▸ **WHAT YOU HAVE TO DO**:
Find every line below where the string "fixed" shows up, and copy those lines.

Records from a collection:
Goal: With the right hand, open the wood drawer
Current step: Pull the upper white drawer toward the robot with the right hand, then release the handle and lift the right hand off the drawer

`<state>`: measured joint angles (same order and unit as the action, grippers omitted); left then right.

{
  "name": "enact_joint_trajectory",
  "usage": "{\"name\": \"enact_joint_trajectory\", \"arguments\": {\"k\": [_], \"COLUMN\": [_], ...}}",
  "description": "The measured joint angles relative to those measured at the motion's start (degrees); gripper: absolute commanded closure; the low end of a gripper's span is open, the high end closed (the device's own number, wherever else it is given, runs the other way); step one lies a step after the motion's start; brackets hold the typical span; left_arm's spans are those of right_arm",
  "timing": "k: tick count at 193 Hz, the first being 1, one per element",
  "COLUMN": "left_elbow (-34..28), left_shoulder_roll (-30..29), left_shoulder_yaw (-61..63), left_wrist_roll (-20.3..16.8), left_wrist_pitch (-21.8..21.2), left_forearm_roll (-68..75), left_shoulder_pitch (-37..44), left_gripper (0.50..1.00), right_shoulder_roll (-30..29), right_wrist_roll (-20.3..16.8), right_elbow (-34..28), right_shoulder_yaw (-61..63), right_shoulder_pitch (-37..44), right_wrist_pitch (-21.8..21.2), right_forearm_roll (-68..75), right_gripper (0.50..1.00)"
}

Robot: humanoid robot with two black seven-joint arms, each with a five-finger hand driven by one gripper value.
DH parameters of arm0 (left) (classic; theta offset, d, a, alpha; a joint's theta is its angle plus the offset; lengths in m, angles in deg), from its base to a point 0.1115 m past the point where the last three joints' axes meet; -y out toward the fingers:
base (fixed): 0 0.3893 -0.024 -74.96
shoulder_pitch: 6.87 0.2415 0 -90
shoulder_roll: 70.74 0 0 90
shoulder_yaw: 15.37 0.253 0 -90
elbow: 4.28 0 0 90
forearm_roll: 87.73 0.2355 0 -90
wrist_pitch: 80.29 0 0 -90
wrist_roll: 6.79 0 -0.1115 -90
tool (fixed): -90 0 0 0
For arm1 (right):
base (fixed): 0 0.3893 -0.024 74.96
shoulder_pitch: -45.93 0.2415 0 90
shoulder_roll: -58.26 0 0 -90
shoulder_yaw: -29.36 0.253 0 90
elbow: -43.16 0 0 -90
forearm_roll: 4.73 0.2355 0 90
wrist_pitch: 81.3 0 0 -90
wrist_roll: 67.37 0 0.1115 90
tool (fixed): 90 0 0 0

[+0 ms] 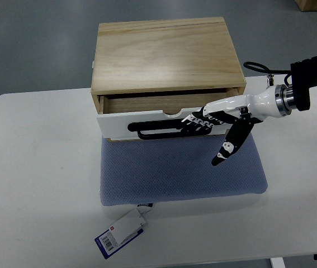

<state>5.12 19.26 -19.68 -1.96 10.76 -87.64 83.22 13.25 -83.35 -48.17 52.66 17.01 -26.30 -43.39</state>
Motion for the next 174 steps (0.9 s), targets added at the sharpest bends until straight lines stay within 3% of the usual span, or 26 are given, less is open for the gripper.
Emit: {"name": "enact_joint_trajectory", "arguments": {"k": [123, 174], "left_elbow": [0.00, -0.01], "left_shoulder_roll": [0.00, 0.00], "left_shoulder_yaw": [0.00, 0.00], "left_wrist_roll": [0.00, 0.00], "left_wrist_pitch": [0.00, 0.00], "left_forearm_roll": [0.00, 0.00], "left_shoulder_pitch": [0.00, 0.00], "left_gripper": [0.500, 0.500], "right_shoulder_roll": [0.44, 3.67], "right_wrist_roll": [-0.08, -0.14], "right_elbow": [0.25, 0.47], "right_shoulder_yaw": [1.13, 1.48], "right_shoulder_pitch": [1.89, 6.35], "right_wrist_pitch": [-0.01, 0.00], "right_forearm_roll": [1.84, 8.03], "right_gripper": [0.554, 0.554]}}
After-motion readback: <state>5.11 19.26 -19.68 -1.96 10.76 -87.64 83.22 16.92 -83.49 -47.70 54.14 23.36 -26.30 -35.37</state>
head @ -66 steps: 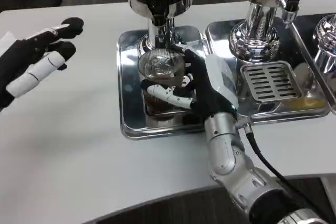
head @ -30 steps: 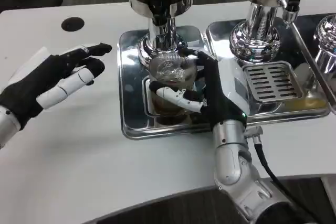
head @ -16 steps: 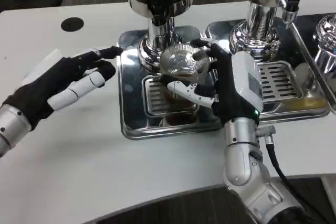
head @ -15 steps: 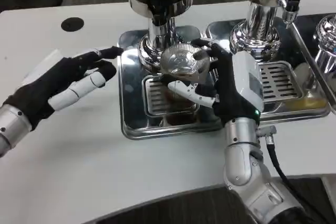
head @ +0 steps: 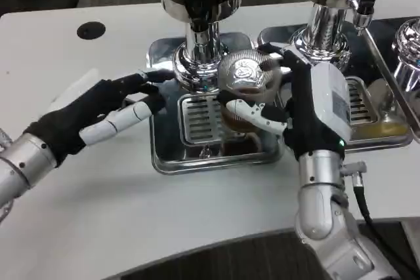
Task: Grasp the cup under the faucet to collect the drink, then remove the cup.
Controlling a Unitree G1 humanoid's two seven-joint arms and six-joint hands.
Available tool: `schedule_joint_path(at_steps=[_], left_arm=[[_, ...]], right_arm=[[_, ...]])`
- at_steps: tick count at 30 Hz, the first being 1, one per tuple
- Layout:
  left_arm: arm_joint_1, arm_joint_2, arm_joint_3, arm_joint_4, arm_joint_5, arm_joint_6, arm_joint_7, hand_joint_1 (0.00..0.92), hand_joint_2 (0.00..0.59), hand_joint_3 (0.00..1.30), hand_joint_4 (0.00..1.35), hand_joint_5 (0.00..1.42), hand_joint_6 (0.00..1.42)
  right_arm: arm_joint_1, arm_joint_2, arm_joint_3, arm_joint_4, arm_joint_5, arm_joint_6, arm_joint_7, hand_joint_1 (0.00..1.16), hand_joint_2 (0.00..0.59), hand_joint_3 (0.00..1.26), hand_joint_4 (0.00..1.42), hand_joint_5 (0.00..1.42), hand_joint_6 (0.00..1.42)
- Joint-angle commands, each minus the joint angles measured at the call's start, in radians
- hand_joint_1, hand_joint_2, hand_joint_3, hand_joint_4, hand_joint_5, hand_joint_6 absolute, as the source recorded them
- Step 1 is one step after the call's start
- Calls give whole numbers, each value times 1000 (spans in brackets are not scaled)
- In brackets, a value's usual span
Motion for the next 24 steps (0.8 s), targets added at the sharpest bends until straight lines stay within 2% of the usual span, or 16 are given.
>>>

▸ **ANSWER BOX**:
base (fixed): 0 0.3893 -0.024 -74.96
tool (fixed): -90 0 0 0
base (fixed): 0 0.3893 -0.024 74.96
tool (fixed): 90 0 0 0

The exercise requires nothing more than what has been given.